Donnerstag, 18. Februar 2021

Schublade auf, Schublade zu - Dr. Jens Förster

„Wie gelingt der Blick hinter unsere Vorurteile?“, was sind Vorurteile überhaupt und wie entstehen sie? – das sind nur ein paar der Themen, die Dr. Jens Förster in seinem Buch „Schublade auf, Schublade zu. Die verheerende Macht der Vorurteile“, erörtert. Herausgekommen ist bei dieser Mammut-Aufgabe ein Buch, das den Spagat zwischen Unterhaltung und Sachbuch hervorragend meistert.

Als roter Faden durch das Buch ziehen sich Gespräche mit einer Außerirdischen, die er WRX nennt, ihr erklärt er das schwierige Thema fast kindgerecht, fundiert und anschaulich, manchmal sogar lustig. So kann eigentlich jeder Begrifflichkeiten wie Vorurteile, Diskriminierung und Stereotype verstehen. Zwar hatte ich manchmal angesichts der Komplexität des Themas das Gefühl, der Autor verzettele sich etwas, aber dank WRX schafft er es immer wieder, zurück zum Thema zu finden.

Er streift Grundlagen der Sozialpsychologie, schreibt über Schubladendenken und Fettnäpfchen, Gruppen und Blasen, die Rolle von Comedians beim Gebrauch von Stereotypen, klassischen und modernen Rassismus, die Rolle der Frau in der Gesellschaft und Frauenquoten in der Berufswelt, und natürlich darf auch Homo- und Transphobie nicht fehlen. Und er erklärt immer wieder, wie es dazu kommen kann, dass diese Denkweisen entstehen und wieso sie sich so hartnäckig am Leben halten.

„Wir alle teilen Vorurteile, schützen kann sich davor niemand“ – mit dieser Aussage hat Förster sicher Recht. Leider. Denn vermutlich hat jeder, wenn auch unbewusst, gewisse Vorurteile. Und ein Buch wie dieses kann sicherlich aufrütteln und dabei helfen, das eigene Denken und Handeln zu überdenken und gegebenenfalls zu ändern. Heute, in Zeiten von Corona, #blacklivesmatter und dem widerkehrenden Faschismus in allen möglichen Ländern weltweit, ist ein Umdenken und eine Abkehr von reinem „schwarz-weiß-Denken“ wichtiger denn je. Denn, so wie wir nicht in Schubladen gesteckt werden möchten, sollten wir auch keine anderen in ebensolche packen, denn aus diesen wieder herauszukommen ist schwierig, wenn nicht gar unmöglich..
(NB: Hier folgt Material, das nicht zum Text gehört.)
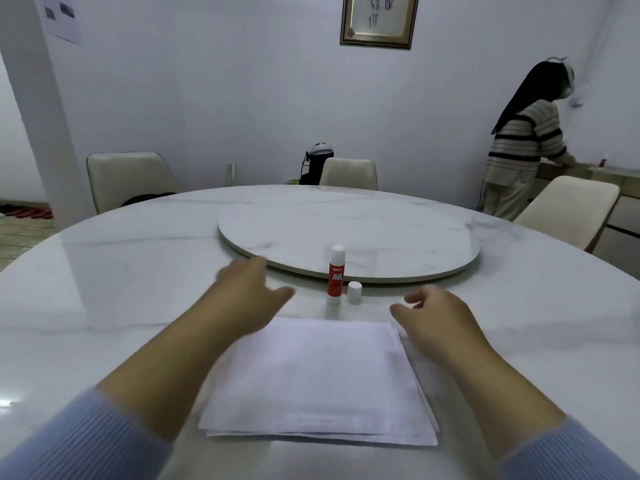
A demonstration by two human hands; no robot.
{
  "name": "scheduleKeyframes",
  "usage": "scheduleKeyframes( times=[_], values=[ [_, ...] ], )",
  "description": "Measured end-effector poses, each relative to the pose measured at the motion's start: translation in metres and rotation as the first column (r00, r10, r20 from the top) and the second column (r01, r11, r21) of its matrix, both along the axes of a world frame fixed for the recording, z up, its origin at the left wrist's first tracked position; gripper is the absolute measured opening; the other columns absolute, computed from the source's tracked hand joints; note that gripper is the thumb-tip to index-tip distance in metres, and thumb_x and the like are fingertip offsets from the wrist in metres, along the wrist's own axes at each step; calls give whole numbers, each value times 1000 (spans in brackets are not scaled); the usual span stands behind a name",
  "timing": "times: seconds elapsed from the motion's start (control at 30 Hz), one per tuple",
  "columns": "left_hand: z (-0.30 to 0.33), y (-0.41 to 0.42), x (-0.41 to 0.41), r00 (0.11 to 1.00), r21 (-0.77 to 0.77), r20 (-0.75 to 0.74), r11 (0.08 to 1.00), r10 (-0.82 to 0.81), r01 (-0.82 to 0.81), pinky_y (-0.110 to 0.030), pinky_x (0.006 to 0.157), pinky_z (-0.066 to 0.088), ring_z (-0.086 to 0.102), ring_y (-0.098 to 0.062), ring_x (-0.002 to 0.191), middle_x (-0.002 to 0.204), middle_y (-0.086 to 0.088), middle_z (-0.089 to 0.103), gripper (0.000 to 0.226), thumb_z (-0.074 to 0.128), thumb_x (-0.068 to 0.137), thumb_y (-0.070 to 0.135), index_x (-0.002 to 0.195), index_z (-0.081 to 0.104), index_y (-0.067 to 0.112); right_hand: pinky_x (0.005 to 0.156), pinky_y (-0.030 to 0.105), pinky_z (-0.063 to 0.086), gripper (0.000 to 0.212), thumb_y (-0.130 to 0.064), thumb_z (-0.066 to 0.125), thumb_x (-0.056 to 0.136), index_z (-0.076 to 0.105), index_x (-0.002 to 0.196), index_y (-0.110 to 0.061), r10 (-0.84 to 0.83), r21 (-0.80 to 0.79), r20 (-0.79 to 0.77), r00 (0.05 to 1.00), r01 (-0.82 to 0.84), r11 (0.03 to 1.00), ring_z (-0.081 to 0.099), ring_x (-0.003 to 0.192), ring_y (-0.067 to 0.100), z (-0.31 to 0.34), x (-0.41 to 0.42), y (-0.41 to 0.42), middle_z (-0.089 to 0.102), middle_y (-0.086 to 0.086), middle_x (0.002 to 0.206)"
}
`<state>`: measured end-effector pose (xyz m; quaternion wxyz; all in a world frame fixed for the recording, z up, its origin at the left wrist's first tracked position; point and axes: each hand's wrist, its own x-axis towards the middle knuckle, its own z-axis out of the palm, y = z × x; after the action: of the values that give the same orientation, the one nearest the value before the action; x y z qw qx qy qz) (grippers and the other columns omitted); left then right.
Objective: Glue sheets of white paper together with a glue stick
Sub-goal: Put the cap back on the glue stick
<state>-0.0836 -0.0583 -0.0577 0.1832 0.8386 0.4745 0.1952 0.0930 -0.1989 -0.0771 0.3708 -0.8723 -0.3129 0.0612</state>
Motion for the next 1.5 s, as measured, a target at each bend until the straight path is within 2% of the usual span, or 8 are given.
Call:
scheduleKeyframes(
  times=[0.43, 0.53, 0.67, 0.87, 1.03, 1.17, 1.3, 1.5],
  values=[
    [-20, 10, 98, 788, -287, 616, 930, -6, 231, -32, 77, 52, 65, -24, 86, 89, -7, 70, 8, 65, 85, 21, 83, 65, 13, 81, 29, 49, 15, -23, 59, 89, 66, 100, -18, 108, 376, -77, 991, -72, 924, 60, 96, 17, -11, 7, 23, 64, -3, 101],
    [2, -4, 73, 560, -366, 828, 785, 29, 500, -28, 78, 57, 70, -22, 85, 85, -8, 73, 3, 67, 83, 12, 82, 68, 10, 69, 29, 54, 22, -28, 51, 96, 65, 94, -11, 434, 605, -587, 683, 15, 796, 68, 78, 20, 1, -10, 21, 71, 9, 96],
    [14, -21, 42, 403, -326, 914, 681, 50, 656, -19, 66, 58, 72, -13, 72, 76, -4, 75, 10, 65, 78, 7, 86, 70, 6, 58, 26, 60, 25, -17, 55, 92, 64, 93, 6, 698, 735, -678, 231, 231, 638, 73, 67, 22, 10, -40, 18, 73, 19, 80],
    [15, -32, 38, 359, -289, 931, 723, 60, 628, -22, 69, 59, 72, -15, 70, 72, -6, 75, 8, 64, 79, 4, 84, 70, 4, 76, 26, 59, 20, -6, 79, 70, 66, 85, -11, 442, 761, -437, 783, 61, 645, 73, 81, 13, 4, -50, 21, 73, 10, 87],
    [14, -37, 32, 343, -246, 939, 737, 20, 630, -20, 70, 59, 72, -14, 73, 76, -4, 76, 20, 68, 64, 15, 82, 72, 9, 58, 24, 59, 27, -16, 65, 80, 64, 94, 6, 678, 742, -669, 303, 229, 630, 73, 65, 21, 11, -49, 11, 72, 17, 83],
    [13, -40, 33, 354, -234, 935, 755, 2, 613, -20, 70, 59, 73, -15, 74, 77, -4, 76, 12, 69, 69, 11, 80, 72, 11, 73, 26, 60, 25, 8, 68, 71, 64, 93, -3, 666, 783, -596, 448, 141, 606, 74, 77, 21, 10, -45, 10, 75, 10, 82],
    [10, -40, 34, 409, -243, 912, 784, -15, 571, -23, 74, 59, 73, -19, 79, 81, -6, 77, 9, 68, 77, 5, 82, 74, 10, 56, 25, 60, 31, -20, 61, 86, 60, 102, 7, 693, 723, -690, 208, 186, 665, 73, 67, 27, 11, -43, 9, 73, 20, 82],
    [10, -40, 35, 420, -233, 907, 799, -27, 555, -21, 77, 58, 73, -15, 79, 80, -2, 77, 10, 69, 75, 7, 81, 73, 14, 76, 34, 60, 23, -5, 66, 76, 59, 97, -1, 714, 766, -642, 278, 259, 588, 72, 75, 24, 7, -42, 14, 70, 16, 88]
  ],
)
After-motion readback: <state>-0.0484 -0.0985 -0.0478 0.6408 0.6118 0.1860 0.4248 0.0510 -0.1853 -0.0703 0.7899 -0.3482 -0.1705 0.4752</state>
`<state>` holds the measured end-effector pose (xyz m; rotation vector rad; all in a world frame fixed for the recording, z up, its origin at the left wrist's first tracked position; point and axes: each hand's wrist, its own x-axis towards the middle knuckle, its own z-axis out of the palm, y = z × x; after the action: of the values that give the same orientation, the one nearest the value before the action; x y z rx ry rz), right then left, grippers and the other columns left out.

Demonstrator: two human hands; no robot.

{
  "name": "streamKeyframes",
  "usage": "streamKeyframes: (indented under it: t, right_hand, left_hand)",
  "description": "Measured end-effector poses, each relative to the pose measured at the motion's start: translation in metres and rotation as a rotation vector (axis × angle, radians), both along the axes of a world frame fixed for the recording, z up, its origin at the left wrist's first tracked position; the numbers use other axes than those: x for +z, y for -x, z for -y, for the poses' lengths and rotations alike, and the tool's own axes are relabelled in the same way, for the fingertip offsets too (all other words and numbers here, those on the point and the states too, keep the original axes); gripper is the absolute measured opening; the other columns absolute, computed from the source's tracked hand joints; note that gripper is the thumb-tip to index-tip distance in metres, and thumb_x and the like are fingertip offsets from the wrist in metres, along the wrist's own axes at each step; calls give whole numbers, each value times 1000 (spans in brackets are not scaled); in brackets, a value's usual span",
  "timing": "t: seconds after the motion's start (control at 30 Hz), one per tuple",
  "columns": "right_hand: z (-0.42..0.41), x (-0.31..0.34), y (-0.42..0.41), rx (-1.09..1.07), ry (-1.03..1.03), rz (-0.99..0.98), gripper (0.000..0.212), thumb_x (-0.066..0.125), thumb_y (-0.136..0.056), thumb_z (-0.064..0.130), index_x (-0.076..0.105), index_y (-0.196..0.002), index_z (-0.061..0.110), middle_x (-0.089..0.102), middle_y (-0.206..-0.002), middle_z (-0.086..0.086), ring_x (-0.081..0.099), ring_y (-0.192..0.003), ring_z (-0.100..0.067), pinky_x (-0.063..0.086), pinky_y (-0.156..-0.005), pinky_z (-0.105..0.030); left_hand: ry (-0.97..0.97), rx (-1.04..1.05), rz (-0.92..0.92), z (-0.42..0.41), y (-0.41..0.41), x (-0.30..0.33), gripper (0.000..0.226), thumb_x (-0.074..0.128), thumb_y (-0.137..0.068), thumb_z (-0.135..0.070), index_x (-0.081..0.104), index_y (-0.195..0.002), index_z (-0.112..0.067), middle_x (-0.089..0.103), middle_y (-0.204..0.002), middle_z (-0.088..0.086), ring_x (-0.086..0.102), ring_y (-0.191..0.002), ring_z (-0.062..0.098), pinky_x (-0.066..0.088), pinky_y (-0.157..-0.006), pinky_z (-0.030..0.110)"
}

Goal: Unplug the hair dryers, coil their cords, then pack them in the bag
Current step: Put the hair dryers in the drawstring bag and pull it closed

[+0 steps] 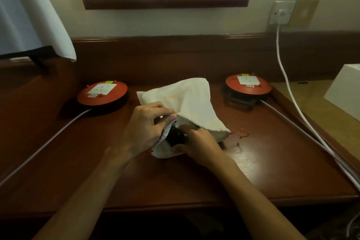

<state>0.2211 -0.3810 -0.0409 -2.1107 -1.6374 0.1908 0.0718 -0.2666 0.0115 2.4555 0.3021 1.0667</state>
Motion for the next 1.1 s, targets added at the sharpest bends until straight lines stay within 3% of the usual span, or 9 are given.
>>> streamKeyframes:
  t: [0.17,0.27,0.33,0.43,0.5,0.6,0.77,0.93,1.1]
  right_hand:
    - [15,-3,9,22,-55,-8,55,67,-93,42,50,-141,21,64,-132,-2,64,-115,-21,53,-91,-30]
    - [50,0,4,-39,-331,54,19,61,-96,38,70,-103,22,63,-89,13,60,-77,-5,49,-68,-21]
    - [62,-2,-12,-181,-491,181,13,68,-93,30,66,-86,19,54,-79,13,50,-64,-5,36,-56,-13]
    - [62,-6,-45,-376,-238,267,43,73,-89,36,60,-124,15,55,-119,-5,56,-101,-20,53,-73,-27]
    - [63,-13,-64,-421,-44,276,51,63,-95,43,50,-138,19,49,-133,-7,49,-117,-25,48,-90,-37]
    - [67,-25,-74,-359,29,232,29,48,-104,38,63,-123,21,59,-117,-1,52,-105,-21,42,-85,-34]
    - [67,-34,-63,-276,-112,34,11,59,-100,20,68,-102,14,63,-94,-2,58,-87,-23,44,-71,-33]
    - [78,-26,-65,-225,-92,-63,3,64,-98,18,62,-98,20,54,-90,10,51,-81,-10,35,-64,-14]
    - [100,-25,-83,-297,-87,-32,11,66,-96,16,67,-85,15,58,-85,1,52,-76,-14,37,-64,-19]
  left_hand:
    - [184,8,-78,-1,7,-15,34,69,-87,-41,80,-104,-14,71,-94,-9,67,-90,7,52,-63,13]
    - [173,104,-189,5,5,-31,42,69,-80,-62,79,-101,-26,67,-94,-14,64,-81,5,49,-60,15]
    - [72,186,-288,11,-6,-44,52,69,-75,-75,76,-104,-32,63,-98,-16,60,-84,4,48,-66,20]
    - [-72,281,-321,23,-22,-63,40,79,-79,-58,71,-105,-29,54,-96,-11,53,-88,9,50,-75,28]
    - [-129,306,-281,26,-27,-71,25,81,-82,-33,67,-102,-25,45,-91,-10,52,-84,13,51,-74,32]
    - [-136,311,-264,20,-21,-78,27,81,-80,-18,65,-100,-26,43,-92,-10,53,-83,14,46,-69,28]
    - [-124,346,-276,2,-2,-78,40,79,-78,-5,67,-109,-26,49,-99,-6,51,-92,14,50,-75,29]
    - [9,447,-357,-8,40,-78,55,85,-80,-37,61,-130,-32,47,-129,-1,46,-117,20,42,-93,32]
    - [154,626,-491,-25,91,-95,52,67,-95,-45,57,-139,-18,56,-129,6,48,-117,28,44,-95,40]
Stilistisch fand ich das Buch unterhaltsam und dennoch lehrreich und informativ geschrieben, oft ernst und sachlich, sehr oft aber auch launig und mit Augenzwinkern. Vieles vom Inhalt kannte ich schon, einiges war mir aber in dieser Form nicht bewusst. Die vielen anschaulichen Beispiele, die der Autor zu jedem Thema anführt, machen das Buch sehr lebendig und es ist niemals trocken zu lesen, auch beschreibt er meistens eher, als dass er den mahnenden Zeigefinger erhebt. Ob bei Quoten in der Wirtschaft oder der Homophobie der Kirchen – er ist immer nur aufklärend, nie belehrend oder gar verurteilend.

WRX hat am Schluss des Buchs viel dazu gelernt und ich auch. Eine ganz klare Lese-Empfehlung und von mir 5 Sterne.

P. S. Eines ist mir allerdings bei der Lektüre aufgefallen, zum einen schreibt er „Antidiskriminierungsverbote sind damit keine willkürlichen Spinnereien irgendwelcher Gutmenschen“ – das ist vermutlich ein Fehler, warum sollte ANTIdiskriminierung denn verboten werden?